▶ **EXERCISE DATA**
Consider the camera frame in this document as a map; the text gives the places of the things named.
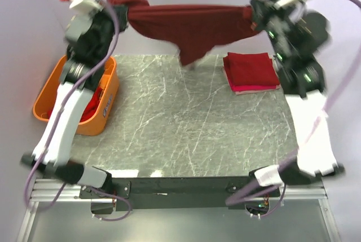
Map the orange plastic basket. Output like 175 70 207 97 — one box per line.
33 55 119 136

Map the dark red t shirt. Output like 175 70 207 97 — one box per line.
107 0 258 66

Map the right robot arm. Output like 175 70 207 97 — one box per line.
250 0 345 187

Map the bright red shirt in basket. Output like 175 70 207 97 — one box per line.
46 86 104 124

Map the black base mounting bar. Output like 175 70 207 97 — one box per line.
78 175 283 216

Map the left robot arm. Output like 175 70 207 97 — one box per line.
21 5 127 191

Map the folded dark red shirt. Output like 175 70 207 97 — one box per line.
223 52 280 86

▶ **YOUR GOAL**
Repeat the records above word for word, keeping no pictures in the copy.

▶ **RESULT OF THE TASK**
Consider the camera frame in this document as a map; the text gives the places of the things named.
Map the orange plastic basket. Output like 175 70 207 97 — one box per line.
33 55 119 136

Map the dark red t shirt. Output like 175 70 207 97 — one box per line.
107 0 258 66

Map the right robot arm. Output like 175 70 207 97 — one box per line.
250 0 345 187

Map the bright red shirt in basket. Output like 175 70 207 97 — one box per line.
46 86 104 124

Map the black base mounting bar. Output like 175 70 207 97 — one box per line.
78 175 283 216

Map the left robot arm. Output like 175 70 207 97 — one box per line.
21 5 127 191

Map the folded dark red shirt. Output like 175 70 207 97 — one box per line.
223 52 280 86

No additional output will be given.